Tęcza wróciła na plac Zbawiciela. Cudowny gest czy wyrachowane działanie?

29-06-2021
Tęcza wróciła na plac Zbawiciela. Cudowny gest czy wyrachowane działanie?
Tęcza na placu Zbawiciela ma za sobą burzliwą historię. Podpalana siedem razy instalacja, którą zamontowano po raz pierwszy w 2012 roku, wróciła niedawno do centrum Warszawy. Jak się jednak okazuje, konstrukcja zostanie tu tylko na chwilę, ponieważ pełni funkcję scenografii do filmu.

Narodowcy i feministki

Po zamontowaniu stelażu pojawiły się przypuszczenia, że tęcza wraca do stolicy na stałe jako fragment podpisanej przez prezydenta Warszawy Rafała Trzaskowskiego Karty LGBT. Karolina Gałecka, która pełniła funkcję rzeczniczki ratusza, a obecnie jest zastępczynią dyrektora Zarządu Dróg Miejskich, jednoznacznie potwierdziła jednak na Twitterze, że instalacja jest elementem scenografii do kręconego właśnie filmu, a ZDM wydał zgodę na zajęcia pasa ruchu.
Internauci w odpowiedziach na tego twitta spekulują, że tą produkcją będzie nowy film „Kryptonim Polska", czyli historia opowiadająca o uczuciu rodzącym się pomiędzy narodowcem (Maciej Musiałowski), a feministką (Magda Maścianica). Ta informacja nie została jednak oficjalnie potwierdzona.

Tęcza czy hostele?

Wideo z tęczą opublikowała niedawno Kampania Przeciw Homofobii na Twitterze.

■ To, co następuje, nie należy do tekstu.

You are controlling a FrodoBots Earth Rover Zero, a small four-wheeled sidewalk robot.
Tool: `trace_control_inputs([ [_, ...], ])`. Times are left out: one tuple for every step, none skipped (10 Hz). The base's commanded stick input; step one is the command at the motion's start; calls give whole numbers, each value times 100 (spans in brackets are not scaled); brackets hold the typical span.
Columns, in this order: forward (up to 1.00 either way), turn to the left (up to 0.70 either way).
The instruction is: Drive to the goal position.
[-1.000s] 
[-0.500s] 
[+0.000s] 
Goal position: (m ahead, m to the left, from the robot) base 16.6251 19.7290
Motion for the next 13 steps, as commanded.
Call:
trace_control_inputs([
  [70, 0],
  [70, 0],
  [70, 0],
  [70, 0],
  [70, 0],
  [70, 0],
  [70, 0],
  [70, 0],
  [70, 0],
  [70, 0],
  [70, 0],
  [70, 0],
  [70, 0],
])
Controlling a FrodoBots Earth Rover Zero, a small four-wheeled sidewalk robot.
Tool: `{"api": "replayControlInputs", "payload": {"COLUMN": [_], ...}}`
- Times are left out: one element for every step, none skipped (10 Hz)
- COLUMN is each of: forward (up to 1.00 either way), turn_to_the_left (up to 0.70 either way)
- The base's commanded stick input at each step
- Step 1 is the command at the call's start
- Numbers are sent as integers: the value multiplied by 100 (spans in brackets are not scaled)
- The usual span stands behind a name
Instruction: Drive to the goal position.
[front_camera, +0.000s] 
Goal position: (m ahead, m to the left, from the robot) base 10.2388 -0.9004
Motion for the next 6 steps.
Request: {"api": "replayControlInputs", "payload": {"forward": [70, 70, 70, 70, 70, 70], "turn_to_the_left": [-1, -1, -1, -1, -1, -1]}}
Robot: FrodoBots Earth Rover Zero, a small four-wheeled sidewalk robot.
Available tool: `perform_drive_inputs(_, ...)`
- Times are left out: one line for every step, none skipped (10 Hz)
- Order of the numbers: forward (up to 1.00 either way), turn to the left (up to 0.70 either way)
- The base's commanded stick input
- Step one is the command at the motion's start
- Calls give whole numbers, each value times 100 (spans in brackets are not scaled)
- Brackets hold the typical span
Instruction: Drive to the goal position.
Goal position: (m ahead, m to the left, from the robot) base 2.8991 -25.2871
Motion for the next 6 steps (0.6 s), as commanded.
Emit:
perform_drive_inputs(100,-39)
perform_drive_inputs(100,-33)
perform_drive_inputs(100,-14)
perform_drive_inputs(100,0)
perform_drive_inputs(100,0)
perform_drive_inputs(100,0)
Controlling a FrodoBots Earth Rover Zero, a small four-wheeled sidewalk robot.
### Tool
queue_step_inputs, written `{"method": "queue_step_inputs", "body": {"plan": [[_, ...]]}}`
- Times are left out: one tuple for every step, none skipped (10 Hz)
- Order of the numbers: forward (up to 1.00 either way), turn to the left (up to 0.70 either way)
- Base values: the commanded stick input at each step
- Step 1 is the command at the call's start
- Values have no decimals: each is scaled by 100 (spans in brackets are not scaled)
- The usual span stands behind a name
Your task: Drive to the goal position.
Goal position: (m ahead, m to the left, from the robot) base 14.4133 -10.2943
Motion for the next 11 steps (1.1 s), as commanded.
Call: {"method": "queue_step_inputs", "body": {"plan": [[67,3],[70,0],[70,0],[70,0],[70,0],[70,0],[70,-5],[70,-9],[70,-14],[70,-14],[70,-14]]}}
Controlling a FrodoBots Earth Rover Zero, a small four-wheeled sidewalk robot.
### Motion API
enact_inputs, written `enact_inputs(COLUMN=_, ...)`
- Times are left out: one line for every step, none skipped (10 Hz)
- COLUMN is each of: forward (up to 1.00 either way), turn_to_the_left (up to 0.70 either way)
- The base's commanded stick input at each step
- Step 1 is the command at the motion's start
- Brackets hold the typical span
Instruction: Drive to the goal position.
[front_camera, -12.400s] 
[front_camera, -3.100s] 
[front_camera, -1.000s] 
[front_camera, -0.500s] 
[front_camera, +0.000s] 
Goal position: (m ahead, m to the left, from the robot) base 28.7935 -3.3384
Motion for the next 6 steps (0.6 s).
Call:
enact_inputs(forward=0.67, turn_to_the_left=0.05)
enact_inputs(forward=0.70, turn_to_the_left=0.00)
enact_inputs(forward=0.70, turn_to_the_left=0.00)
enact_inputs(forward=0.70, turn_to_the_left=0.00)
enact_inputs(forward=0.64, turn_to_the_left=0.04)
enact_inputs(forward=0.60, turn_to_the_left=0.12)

Większość osób docenia gest i traktuje go jako próbę zwiększenia widoczności osób nieheteronormatywnych w przestrzeni publicznej. Pojawiło się jednak kilka głosów – w tym ze strony osób LGBT+ – które krytykują instalację. Twierdzą, że pieniądze przeznaczone na tęczę można było wykorzystać na działania, które niosą za sobą więcej praktycznej pomocy, choćby na hostele interwencyjne, edukację seksualną w szkołach czy też pomoc psychologiczną. Inni martwią się, że konstrukcja może znowu zostać podpalona i stać się symbolem eskalacji przemocy wobec osób LGBT+.
Przypominamy, że w Polsce niedawno otwarty został pierwszy hostel interwencyjny dla osób LGBT+, a organizacje takie jak Lambda czy KPH oferują pomoc psychologiczną lub prawną. A tęcza, nawet jeśli nie jest obecnie symbolem poparcia dla mniejszości, może po raz kolejny wzbudzi potrzebną debatę o potrzebie tolerancji i szacunku w Polsce.